Bakari Kitwana is a journalist, activist and political analyst whose commentary on politics and youth culture have been seen on CNN, FOX News (the O’Reilly Factor), C-Span, and PBS (The Tavis Smiley Show) and featured on NPR. He’s currently the editor-in-chief of newsone.com, the internet news presence of Radio One, the nation’s premiere African American radio news source with more than 50 radio stations across the US. He’s the CEO of Rap Sessions: Community Dialogues on Hip-Hop, which hosts 10 townhall meetings around the country annually that debate important issues facing the younger generation. His 2002 book The Hip-Hop Generation: Young Blacks and the Crisis in African American Culture, which focuses on young Blacks born after the Civil Rights Movement, has been adopted as a course book in classrooms at over 100 colleges and universities. Kitwana published his first book, The Rap on Gangsta Rap in 1994. Since then he’s been the Editorial Director of Third World Press, Executive Editor of the Source—the nation’s top-selling music magazine— and co-founder of the first ever National Hip-Hop Political Convention, which brought over 4,000 young people to Newark in 2004 to create and endorse a political agenda for the hip-hop generation.

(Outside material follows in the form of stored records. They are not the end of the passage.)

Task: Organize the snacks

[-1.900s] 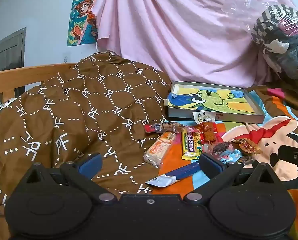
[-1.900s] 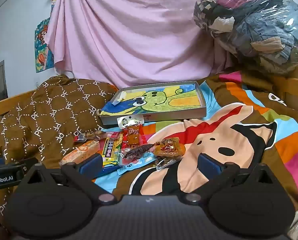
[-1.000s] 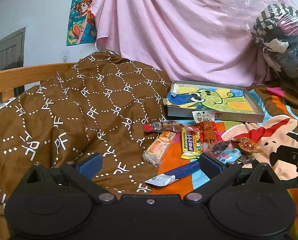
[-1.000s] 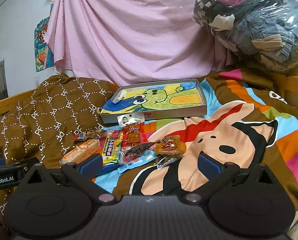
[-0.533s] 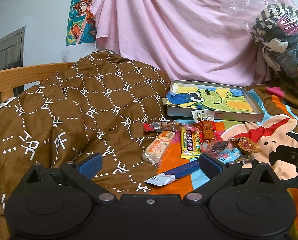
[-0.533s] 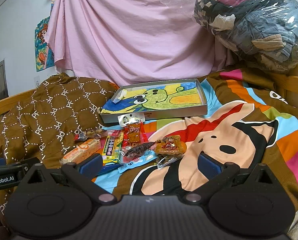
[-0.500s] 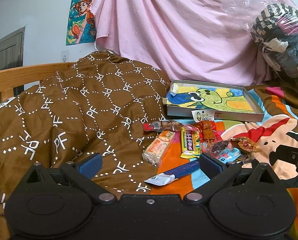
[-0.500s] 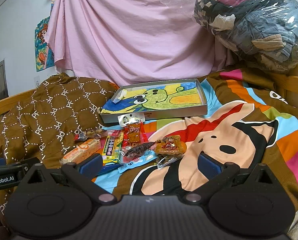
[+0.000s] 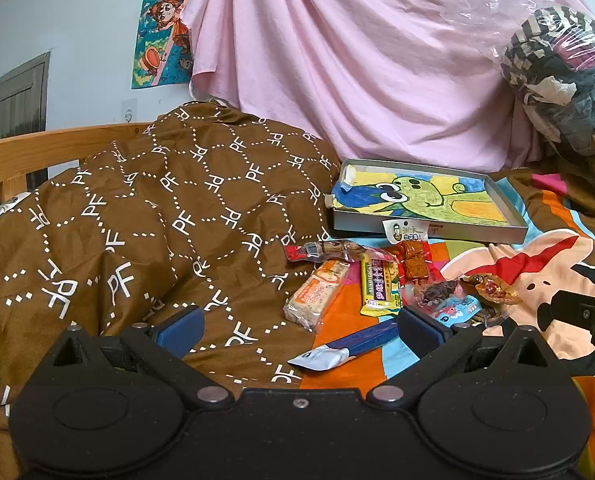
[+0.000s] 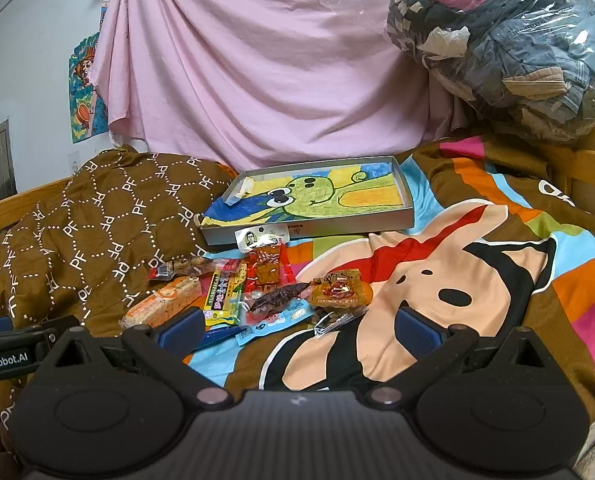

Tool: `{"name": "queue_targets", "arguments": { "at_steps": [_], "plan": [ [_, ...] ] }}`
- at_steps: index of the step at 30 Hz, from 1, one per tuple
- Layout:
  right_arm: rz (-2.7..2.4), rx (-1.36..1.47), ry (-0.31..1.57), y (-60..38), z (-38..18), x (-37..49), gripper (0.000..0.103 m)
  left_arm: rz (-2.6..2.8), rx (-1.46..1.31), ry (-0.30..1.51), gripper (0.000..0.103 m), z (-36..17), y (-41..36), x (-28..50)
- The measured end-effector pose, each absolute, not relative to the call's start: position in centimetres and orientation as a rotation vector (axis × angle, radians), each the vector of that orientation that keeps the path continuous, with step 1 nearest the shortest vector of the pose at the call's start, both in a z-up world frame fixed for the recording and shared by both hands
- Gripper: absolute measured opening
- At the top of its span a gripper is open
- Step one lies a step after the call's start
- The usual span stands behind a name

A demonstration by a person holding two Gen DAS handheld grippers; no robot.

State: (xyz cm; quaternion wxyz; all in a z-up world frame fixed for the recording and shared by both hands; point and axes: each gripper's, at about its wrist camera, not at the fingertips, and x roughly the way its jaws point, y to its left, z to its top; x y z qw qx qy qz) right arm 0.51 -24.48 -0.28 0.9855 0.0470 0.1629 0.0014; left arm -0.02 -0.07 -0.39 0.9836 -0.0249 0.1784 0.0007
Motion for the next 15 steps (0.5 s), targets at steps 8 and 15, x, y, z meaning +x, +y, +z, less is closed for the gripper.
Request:
{"name": "queue_targets", "arguments": {
  "at_steps": [8, 15],
  "plan": [
    [0.003, 0.095, 0.329, -24.47, -0.30, 0.55, 0.103, 0.003, -0.052, 0.359, 0.102, -0.39, -0.06, -0.02],
    [0.002, 0.097, 0.335, -24.50, -0.07, 0.79, 0.103, 0.003, -0.052, 0.370, 0.102, -0.42, -0.15, 0.15]
  ]
}}
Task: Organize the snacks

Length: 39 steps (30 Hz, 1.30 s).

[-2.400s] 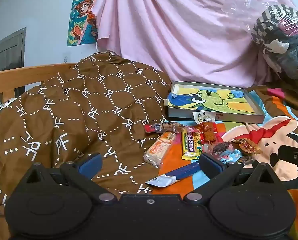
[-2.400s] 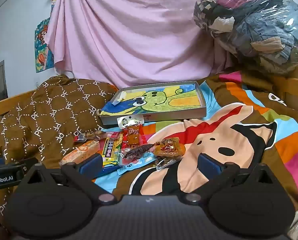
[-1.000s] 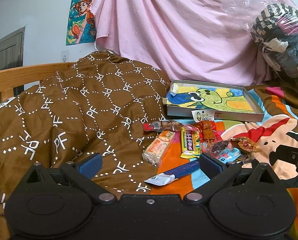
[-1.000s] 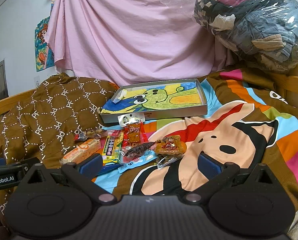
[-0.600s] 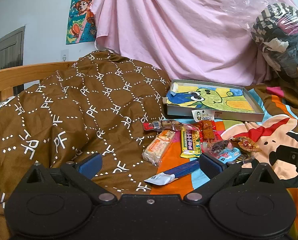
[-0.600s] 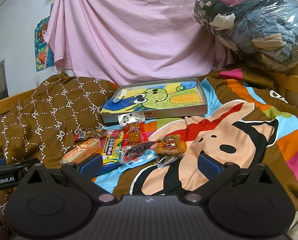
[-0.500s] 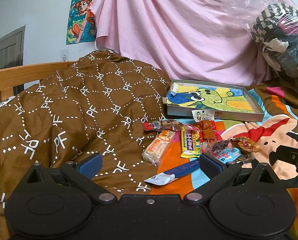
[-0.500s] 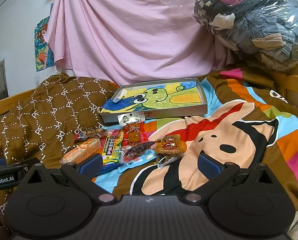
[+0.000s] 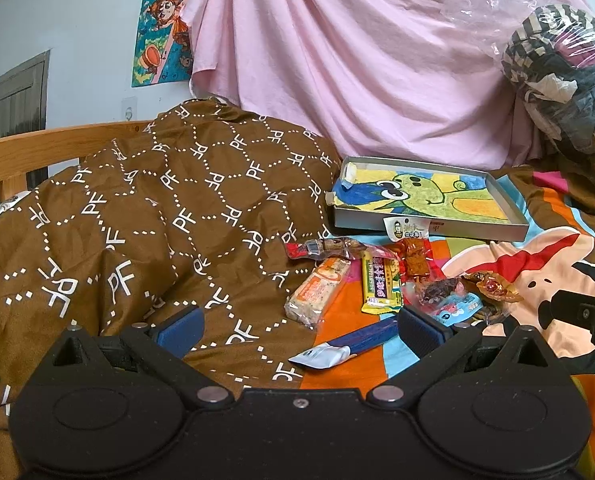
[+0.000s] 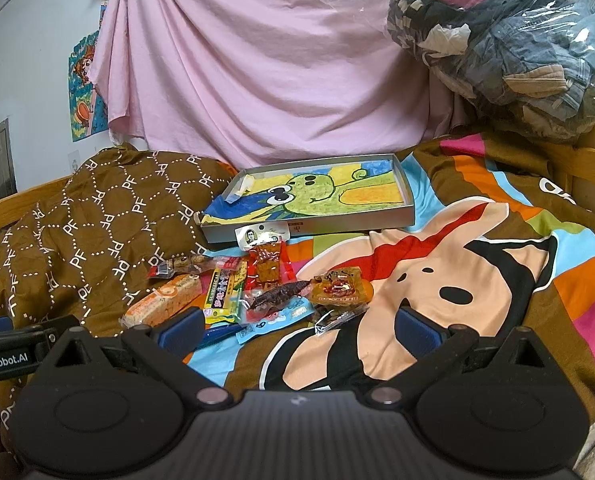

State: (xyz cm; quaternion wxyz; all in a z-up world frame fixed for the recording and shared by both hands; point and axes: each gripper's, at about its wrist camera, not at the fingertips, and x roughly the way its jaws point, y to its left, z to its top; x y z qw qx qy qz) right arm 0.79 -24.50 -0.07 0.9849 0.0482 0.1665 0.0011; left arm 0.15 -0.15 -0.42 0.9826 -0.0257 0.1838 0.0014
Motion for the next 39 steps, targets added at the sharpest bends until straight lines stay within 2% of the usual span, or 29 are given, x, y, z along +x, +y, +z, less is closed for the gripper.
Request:
{"name": "queue_targets", "arguments": {
  "at_steps": [29, 39],
  "plan": [
    [0.015, 0.104, 0.356, -24.3, -0.2, 0.9, 0.103, 0.017, -0.035, 0.396, 0.102, -0.2, -0.1, 0.3],
    [0.048, 0.110, 0.421, -24.5, 0.1, 2.3, 0.103, 0.004, -0.002, 0.442, 0.102, 0.1, -0.6, 1.7]
  ]
}}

Kitwana has been a consultant on hip-hop for the Rock and Roll Hall of Fame and Artist-in-Residence at the Center for the Study of Race, Politics and Culture at the University of Chicago. An active writer, his essays have appeared in the New York Times, the Village Voice, the Los Angeles Times, Newsday, Savoy and the Progressive. For the last decade, he has lectured and given keynote presentations at the nation’s leading colleges and universities, including Princeton University, Harvard University, Stanford University, the University of California–Berkeley, Columbia University, and countless others across the country. A native of Long Island, NY, Kitwana holds a B.A. and two Masters degrees (in English and Teaching) from the University of Rochester. The author of four books, Let’s Get Free: Strategies for Organizing the Hip-Hop Voting Bloc (Third World Press, 2009) is his most recent work.
Bakari Kitwana utilized the Institute Fellowship to support his co-editorship of a new publication, Does Hip-Hop Hate Women?, also co-edited with Kara Young (PhD candidate, UC-Berkeley). This will be the first published anthology of its kind to introduce critical new writings by fifteen artists and activists from the second-wave hip-hop generation (born after 1985). The project will support new and largely unheard voices in the current hip-hop movement, whose views on gender, sex, and identity have been informed by a mainstream hip-hop driven by the corporate music industry and mass media networks.
Kitwana continues to bring Rap Sessions to colleges and universities across the US. He recently gave a lecture at Hendrix College in Arkansas about Race and Hip-Hop in the Obama Era (September 2010). Kitwana will visit The University of Cincinnati, October 23, and moderate a panel discussion on Global Hip-Hop & Economic Discovery featuring M-1; Martha Diaz; Dr. Mark Lamont Hill; Sabreena Da Witch, and Toni Blackman.
Rap Sessions' New Muslim Cool Tour will commence with a panel discussion about the documentary fim, New Muslim Cool, at Columbus State Community College on November 3 and Middle Tennessee State University on November 10. Kitwana will moderate a panel discussion featuring: Jennifer Taylor; Jason Hamza Perez; and Nur Masnavi. For more information visit: www.rapsessions.org
Kitwana was in conversation with Dr. Bernice Reagon (founder of Sweet Honey in the Rock) at Case Western Reserve University in Cleveland, OH November 20, 2010. This event was part of the 2-day Social Justice Institute Program: Social Justice, Race and Profiling: An Intergenerational Think Tank.